**INFORMATION SHOWN**

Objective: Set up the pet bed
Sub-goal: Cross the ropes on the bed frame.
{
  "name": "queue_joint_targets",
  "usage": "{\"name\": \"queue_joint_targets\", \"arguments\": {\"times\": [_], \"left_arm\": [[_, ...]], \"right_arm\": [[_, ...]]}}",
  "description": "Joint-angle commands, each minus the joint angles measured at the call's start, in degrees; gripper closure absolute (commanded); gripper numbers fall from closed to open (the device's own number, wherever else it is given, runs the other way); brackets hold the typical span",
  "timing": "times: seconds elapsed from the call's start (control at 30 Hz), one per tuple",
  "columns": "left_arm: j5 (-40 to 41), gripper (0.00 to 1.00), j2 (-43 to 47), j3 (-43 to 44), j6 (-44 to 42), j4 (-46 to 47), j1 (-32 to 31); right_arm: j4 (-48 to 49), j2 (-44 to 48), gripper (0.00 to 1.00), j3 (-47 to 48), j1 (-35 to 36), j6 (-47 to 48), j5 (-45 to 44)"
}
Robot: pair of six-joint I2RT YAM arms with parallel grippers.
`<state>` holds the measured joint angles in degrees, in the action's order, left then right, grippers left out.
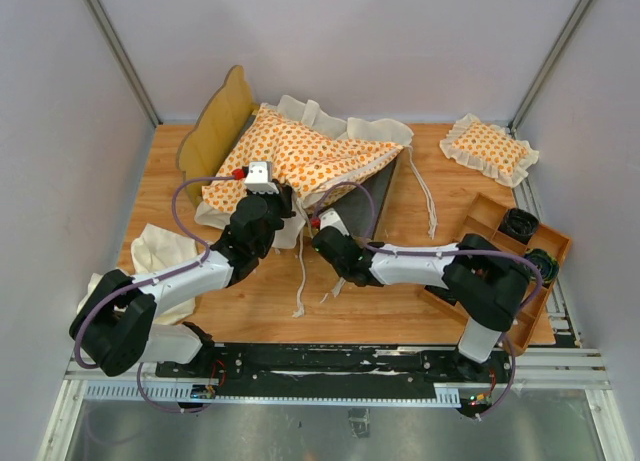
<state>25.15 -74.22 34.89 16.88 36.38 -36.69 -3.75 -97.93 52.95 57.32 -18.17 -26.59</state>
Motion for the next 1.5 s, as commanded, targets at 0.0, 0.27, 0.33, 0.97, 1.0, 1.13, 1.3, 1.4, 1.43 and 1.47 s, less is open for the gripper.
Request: {"name": "queue_joint_targets", "arguments": {"times": [0.0, 0.27, 0.33, 0.97, 1.0, 1.13, 1.3, 1.4, 1.43, 1.47], "left_arm": [[0.1, 1.00, 0.5, 0.0, 0.0, 1.9, 0.8], [0.3, 1.00, 1.1, 0.1, -0.4, 1.7, 0.8], [0.5, 1.00, 1.4, -0.1, -0.4, 1.6, 0.8], [0.4, 1.00, 2.2, -1.3, 0.5, 1.6, 0.8], [0.2, 1.00, 2.2, -1.3, 0.7, 1.6, 0.8], [-0.2, 1.00, 2.1, -1.2, 0.9, 1.6, 0.8], [0.0, 1.00, 2.3, -1.1, 0.6, 1.5, 0.8], [0.2, 1.00, 2.3, -1.2, 0.5, 1.5, 0.8], [0.1, 1.00, 2.2, -1.2, 0.6, 1.5, 0.8], [-0.1, 1.00, 2.1, -1.1, 0.7, 1.6, 0.8]], "right_arm": [[-1.7, -3.1, 0.69, 2.0, -0.7, 1.1, -3.3], [-4.1, -5.5, 0.73, 3.3, -0.9, 0.1, 2.4], [-3.5, -4.4, 0.82, 2.4, -0.8, -0.1, 4.6], [-7.1, 4.6, 0.79, -0.9, 0.3, -0.7, -5.7], [-6.8, 4.9, 0.77, -1.1, -0.1, -0.7, -5.5], [-4.0, 5.5, 0.65, -1.9, -1.4, -0.9, -0.6], [-0.8, 4.4, 0.63, -4.7, -3.9, -5.7, 6.2], [0.8, 4.2, 0.62, -6.0, -4.2, -7.6, 7.2], [1.0, 4.0, 0.63, -6.3, -4.4, -8.2, 7.5], [1.3, 3.9, 0.63, -6.5, -4.5, -8.4, 8.1]]}}
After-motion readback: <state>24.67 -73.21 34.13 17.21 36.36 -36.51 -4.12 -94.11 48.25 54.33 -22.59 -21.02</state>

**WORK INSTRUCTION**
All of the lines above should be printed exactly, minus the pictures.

**RESULT OF THIS TASK**
Objective: Set up the pet bed
Sub-goal: Cross the ropes on the bed frame.
{
  "name": "queue_joint_targets",
  "usage": "{\"name\": \"queue_joint_targets\", \"arguments\": {\"times\": [_], \"left_arm\": [[_, ...]], \"right_arm\": [[_, ...]]}}",
  "description": "Joint-angle commands, each minus the joint angles measured at the call's start, in degrees; gripper closure absolute (commanded); gripper numbers fall from closed to open (the device's own number, wherever else it is given, runs the other way); brackets hold the typical span",
  "timing": "times: seconds elapsed from the call's start (control at 30 Hz), one per tuple",
  "columns": "left_arm: j5 (-40 to 41), gripper (0.00 to 1.00), j2 (-43 to 47), j3 (-43 to 44), j6 (-44 to 42), j4 (-46 to 47), j1 (-32 to 31); right_arm: j4 (-48 to 49), j2 (-44 to 48), gripper (0.00 to 1.00), j3 (-47 to 48), j1 (-35 to 36), j6 (-47 to 48), j5 (-45 to 44)"
}
Robot: pair of six-joint I2RT YAM arms with parallel grippers.
`<state>` holds the measured joint angles in degrees, in the action's order, left then right, grippers left out.
<state>25.15 -74.22 34.89 16.88 36.38 -36.69 -3.75 -97.93 52.95 57.32 -18.17 -26.59</state>
Motion for the next 1.5 s, as commanded, targets at 0.0, 0.27, 0.33, 0.97, 1.0, 1.13, 1.3, 1.4, 1.43 and 1.47 s, less is open for the gripper.
Request: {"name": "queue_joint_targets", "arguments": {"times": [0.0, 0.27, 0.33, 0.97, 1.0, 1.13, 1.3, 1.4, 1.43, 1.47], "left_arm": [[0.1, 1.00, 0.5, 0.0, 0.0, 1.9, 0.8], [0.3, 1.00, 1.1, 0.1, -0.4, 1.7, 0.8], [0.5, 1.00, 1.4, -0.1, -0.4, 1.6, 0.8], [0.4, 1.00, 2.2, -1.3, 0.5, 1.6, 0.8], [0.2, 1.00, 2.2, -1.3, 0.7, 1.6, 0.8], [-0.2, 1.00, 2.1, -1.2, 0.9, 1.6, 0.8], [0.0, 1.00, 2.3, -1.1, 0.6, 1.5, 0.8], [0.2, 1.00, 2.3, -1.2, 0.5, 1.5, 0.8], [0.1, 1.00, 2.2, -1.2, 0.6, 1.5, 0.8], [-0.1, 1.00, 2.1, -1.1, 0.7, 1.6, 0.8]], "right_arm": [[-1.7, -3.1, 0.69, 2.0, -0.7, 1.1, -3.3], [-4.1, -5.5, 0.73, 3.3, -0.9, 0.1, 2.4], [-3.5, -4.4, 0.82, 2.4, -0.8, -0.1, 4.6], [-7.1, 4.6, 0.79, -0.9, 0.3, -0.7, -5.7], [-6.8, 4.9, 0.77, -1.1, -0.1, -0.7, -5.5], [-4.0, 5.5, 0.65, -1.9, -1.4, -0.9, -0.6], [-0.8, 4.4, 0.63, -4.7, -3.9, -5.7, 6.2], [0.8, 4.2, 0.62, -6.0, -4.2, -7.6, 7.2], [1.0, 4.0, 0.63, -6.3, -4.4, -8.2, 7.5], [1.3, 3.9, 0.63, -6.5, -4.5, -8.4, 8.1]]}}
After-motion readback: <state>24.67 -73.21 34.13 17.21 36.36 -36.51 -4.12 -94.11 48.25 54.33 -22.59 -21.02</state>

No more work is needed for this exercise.